Aside from the damage to our children’s health, it’s the redundancy of it all that gets to me. The government could solve much of this problem at a stroke, with a duty on councils to impose the kind of parking ban around schools at arrival and departure times that parts of Edinburgh and Solihull now use. Technologies such as numberplate recognition cameras and rising bollards (both of which allow residents and drivers with a disability card to pass, while excluding others) can make enforcement automatic.

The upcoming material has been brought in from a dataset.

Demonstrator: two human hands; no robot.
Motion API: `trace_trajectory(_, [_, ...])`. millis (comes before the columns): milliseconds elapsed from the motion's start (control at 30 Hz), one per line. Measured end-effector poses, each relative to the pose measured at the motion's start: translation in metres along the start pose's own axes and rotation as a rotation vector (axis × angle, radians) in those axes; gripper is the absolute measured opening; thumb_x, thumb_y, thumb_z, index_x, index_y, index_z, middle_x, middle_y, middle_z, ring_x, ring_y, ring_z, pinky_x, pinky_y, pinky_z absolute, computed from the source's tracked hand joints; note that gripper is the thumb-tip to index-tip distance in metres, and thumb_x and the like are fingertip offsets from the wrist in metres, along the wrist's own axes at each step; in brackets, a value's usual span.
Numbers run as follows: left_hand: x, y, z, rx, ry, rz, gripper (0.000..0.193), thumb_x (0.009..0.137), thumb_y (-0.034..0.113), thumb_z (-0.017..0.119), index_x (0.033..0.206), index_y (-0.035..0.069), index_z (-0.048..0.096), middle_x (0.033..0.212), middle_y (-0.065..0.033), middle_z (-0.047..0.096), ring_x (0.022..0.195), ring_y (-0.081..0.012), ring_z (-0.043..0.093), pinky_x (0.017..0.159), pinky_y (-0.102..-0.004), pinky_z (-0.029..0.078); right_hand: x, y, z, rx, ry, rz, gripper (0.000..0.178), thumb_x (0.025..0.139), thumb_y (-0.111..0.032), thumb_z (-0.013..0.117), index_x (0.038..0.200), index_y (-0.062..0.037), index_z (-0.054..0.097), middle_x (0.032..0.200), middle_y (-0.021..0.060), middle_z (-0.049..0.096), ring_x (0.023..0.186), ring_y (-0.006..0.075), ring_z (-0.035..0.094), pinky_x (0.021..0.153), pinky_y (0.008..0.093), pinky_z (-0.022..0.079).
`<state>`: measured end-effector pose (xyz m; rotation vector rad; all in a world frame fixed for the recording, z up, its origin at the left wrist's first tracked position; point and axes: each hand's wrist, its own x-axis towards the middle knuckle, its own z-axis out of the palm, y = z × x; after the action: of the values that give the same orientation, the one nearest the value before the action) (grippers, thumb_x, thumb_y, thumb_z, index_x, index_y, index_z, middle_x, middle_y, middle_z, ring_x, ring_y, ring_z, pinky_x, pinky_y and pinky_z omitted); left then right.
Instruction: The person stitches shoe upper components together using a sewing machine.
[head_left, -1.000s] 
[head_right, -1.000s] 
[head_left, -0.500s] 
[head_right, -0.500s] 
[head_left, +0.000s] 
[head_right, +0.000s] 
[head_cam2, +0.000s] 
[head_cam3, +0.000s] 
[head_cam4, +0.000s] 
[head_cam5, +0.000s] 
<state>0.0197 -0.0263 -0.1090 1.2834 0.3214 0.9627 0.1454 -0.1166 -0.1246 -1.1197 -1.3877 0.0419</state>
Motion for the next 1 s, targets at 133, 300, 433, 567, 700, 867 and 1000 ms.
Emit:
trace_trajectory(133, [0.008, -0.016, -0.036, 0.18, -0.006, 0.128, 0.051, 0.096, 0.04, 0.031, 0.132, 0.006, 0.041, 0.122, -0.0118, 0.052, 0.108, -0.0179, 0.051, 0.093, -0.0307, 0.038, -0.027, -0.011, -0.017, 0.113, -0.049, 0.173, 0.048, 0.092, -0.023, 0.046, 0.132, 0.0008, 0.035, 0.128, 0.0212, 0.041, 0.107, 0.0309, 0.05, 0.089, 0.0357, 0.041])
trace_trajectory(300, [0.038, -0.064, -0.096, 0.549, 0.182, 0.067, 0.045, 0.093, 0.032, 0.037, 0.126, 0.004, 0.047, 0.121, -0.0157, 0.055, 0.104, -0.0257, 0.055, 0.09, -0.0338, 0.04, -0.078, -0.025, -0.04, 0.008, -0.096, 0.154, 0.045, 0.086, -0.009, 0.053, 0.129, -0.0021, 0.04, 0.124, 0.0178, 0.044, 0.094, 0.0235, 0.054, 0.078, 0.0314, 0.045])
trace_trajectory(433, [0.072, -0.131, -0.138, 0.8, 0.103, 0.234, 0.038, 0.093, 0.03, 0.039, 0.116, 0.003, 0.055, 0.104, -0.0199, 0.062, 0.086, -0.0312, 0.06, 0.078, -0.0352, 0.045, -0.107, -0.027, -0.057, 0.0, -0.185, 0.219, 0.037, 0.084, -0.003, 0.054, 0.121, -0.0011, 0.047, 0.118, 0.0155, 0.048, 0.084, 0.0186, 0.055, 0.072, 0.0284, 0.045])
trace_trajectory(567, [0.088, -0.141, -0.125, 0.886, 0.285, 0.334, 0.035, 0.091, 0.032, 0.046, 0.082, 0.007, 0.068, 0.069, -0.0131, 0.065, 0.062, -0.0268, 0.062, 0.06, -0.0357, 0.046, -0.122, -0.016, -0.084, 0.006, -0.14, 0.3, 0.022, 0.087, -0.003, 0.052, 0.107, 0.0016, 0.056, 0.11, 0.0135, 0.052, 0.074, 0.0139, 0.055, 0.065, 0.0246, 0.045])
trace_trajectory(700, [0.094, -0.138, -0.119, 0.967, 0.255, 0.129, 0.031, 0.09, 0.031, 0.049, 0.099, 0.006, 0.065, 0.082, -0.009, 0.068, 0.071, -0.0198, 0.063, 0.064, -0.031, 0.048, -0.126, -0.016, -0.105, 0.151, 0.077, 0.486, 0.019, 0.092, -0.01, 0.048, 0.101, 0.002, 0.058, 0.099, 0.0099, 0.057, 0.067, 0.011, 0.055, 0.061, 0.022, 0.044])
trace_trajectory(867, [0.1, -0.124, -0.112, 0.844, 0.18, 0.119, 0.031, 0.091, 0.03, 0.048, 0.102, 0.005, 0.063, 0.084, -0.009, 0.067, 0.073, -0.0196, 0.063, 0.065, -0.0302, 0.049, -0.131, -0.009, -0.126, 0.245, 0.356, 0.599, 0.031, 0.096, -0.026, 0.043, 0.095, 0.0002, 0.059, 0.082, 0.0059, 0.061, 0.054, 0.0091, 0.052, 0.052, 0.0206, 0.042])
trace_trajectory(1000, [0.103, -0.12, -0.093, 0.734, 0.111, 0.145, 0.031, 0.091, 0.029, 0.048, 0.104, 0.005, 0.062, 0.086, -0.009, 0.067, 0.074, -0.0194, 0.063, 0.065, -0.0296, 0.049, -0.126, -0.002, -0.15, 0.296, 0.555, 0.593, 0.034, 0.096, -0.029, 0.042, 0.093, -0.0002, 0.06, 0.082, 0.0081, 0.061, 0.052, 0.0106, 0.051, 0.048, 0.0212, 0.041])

Without this intervention, headteachers all over the country have to take on the issue one car at a time. Add up their efforts and you’re likely to find that this pointless replication runs into hundreds – perhaps thousands – of times the public labour that government action would require. If there is one group of people whose time is both stretched and socially valuable, it is headteachers.

Some schools have lobbied their councils for traffic restriction orders, generally without success. But why should we have to fight the same battle borough by borough for our children’s health? Why should their lung capacity be subject to a postcode lottery?

The lack of regulation also creates social tension. When I have gently asked other parents not to park in front of the school gates – making the passage difficult and dangerous for other families, and pumping pollution straight into our children’s faces – the outcome is rarely positive. Last month a lollipop lady employed by a school in Colchester to protect the children from traffic resigned because of the threats and abuse she received from a few parents. Despite her uniform, she could exercise only moral power, which simply bounces off some people. “Our children are now yet again at risk when crossing the road,” the headteacher remarked.

I’ve begun to realise that getting as close to the gates as possible is not just about minimising the need to walk. It’s also about being seen in your new car. The bigger it is, the greater the incentive to be seen. This could explain why some parents drive 100 metres to the school every morning. By the time they find a parking place, they could have walked back and forth three times.

Self-regulation works well in a commons – a resource controlled and managed by a community. But the streets are not a commons. They are a state asset, that is treated as a free for all. When the state owns a resource but won’t control it, the community has neither the right nor the power to regulate its use. All that is left is voluntarism. The efforts of those who try to defend the common good are undermined by free riders. Without regulation, the most selfish and anti-social people dominate.

The government’s efforts are pathetic. Its cycling and walking investment strategy is based on this rousing vision: “we want more people to have access to safe, attractive routes for cycling and walking by 2040.” Yes, 2040. They bailed out the banks in hours. But our children’s health can wait until they have children of their own. It intends to halve its feeble investment in cycling and walking between now and 2021.

When I have raised this issue on social media I’ve been told “well it’s your fault for living in a posh part of London.” But I don’t live in London, and the school has one of the poorest catchments in the county. Personal contract purchase for cars has helped to universalise this issue (as well as threatening another sub-prime crisis). Almost every school gate is now shrouded in pollution.

Air pollution disproportionately affects poorer communities, exposing their children to yet another disadvantage, as their lungs and brains are stunted. One study suggests that 38 million people here – 59% of the population – are immersed in pollution above the legal limit. Only those who can afford to live in villages and the leafy suburbs escape.

The state’s failure to regulate has not delivered freedom. It has delivered waste and inefficiency, helplessness and frustration, a loss of trust in each other, and of belief in our democratic power to improve our lives. Far from releasing us, it has snarled us up in traffic. And it leaves a massive public health issue unaddressed, at whose scale we can only begin to guess. Our children choke on the government’s refusal to govern.